Material for this exercise.
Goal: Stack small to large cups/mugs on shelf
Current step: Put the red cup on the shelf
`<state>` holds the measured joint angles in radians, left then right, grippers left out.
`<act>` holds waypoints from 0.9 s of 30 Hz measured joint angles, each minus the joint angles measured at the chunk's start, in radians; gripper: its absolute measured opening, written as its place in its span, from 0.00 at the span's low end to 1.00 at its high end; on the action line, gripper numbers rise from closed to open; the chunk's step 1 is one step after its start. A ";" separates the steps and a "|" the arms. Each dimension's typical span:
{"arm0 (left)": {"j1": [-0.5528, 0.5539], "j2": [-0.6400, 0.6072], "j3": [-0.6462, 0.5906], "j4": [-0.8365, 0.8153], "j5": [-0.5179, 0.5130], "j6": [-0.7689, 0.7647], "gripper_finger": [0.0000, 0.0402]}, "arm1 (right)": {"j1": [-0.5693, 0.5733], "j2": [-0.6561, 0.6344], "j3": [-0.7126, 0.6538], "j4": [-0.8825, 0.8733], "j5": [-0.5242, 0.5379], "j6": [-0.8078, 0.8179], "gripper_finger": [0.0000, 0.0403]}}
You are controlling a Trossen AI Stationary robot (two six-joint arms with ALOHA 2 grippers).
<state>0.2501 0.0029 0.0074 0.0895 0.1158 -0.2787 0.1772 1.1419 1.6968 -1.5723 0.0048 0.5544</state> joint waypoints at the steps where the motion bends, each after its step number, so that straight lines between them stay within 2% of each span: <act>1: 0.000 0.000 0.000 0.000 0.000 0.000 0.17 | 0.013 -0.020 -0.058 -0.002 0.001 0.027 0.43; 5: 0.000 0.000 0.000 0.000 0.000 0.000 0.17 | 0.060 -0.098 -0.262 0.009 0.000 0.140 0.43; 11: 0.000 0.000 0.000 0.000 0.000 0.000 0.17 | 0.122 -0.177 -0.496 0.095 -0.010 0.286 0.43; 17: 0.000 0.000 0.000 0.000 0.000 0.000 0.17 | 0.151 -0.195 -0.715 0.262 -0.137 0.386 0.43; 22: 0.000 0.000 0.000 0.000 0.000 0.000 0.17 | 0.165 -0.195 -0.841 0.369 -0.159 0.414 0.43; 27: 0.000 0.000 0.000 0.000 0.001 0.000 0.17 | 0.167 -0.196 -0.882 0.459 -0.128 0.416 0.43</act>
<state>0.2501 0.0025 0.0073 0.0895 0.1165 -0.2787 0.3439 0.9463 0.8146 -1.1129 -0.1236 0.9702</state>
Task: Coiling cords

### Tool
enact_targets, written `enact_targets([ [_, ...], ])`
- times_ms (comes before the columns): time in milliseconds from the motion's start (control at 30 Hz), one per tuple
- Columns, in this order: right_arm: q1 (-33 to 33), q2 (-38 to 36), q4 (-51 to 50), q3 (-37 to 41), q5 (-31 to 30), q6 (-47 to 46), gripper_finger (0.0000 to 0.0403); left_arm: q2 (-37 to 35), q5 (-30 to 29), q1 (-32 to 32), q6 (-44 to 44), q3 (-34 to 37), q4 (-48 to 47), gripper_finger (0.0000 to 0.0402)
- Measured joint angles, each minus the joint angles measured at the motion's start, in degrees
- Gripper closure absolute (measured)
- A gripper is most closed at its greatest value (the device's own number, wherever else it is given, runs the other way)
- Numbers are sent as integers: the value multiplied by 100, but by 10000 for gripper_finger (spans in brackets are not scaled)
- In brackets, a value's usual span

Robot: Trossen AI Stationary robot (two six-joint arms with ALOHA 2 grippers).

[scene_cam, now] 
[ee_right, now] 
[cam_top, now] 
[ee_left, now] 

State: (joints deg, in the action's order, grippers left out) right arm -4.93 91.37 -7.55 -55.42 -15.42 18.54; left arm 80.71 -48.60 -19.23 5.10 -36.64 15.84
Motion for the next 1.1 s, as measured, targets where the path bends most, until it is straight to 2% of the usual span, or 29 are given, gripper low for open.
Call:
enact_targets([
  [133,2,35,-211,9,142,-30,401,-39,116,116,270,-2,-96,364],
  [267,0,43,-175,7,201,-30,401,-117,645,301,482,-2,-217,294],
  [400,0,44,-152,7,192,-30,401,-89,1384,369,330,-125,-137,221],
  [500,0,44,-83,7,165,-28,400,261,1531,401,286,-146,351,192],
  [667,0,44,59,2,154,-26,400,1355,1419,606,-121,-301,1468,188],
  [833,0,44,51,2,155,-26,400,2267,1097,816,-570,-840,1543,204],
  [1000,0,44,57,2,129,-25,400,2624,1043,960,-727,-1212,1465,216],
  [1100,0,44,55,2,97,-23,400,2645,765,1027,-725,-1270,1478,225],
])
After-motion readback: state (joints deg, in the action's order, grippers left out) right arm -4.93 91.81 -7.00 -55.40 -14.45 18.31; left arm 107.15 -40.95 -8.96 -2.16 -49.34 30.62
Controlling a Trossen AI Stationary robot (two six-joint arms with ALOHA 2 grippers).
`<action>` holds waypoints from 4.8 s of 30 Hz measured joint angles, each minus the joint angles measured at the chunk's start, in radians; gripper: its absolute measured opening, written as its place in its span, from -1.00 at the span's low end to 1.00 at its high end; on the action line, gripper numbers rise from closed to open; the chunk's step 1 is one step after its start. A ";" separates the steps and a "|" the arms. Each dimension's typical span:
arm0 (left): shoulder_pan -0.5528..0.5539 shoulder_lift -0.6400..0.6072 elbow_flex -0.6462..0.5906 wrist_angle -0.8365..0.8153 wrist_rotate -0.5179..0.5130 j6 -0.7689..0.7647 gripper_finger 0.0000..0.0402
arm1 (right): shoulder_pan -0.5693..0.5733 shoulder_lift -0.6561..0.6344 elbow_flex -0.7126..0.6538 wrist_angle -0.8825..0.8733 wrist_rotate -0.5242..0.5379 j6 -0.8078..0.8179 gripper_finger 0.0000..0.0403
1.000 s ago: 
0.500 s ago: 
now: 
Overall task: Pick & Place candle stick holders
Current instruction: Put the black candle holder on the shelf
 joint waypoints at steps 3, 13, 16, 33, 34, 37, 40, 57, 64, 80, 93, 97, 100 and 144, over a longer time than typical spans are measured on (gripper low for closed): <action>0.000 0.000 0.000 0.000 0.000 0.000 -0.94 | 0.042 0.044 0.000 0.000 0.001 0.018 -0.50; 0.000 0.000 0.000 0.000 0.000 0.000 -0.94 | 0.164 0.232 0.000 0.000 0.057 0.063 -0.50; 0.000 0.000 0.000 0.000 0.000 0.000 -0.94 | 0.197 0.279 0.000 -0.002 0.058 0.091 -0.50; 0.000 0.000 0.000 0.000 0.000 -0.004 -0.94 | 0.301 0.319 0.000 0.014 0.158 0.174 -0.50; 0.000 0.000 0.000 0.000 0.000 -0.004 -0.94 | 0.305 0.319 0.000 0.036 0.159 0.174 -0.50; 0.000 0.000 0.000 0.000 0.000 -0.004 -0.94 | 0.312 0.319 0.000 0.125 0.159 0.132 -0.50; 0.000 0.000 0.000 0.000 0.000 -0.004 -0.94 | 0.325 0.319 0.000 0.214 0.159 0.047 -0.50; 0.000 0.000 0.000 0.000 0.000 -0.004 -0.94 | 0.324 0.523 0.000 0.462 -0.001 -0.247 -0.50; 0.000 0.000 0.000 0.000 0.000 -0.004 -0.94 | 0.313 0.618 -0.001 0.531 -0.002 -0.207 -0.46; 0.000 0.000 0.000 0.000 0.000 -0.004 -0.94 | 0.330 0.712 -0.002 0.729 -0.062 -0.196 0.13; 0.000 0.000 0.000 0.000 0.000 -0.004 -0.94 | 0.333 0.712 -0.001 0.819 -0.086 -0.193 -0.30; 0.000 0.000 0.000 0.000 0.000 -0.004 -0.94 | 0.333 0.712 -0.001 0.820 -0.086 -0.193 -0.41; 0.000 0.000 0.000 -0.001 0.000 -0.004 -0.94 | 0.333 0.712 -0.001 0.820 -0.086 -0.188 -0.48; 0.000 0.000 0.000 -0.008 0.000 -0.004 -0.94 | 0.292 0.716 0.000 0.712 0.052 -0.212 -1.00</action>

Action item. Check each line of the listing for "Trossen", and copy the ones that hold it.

Exercise response.
You are controlling a Trossen AI Stationary robot (two six-joint arms with ALOHA 2 grippers).
Robot: Trossen AI Stationary robot (two six-joint arms with ALOHA 2 grippers).
Controlling a Trossen AI Stationary robot (two six-joint arms with ALOHA 2 grippers).

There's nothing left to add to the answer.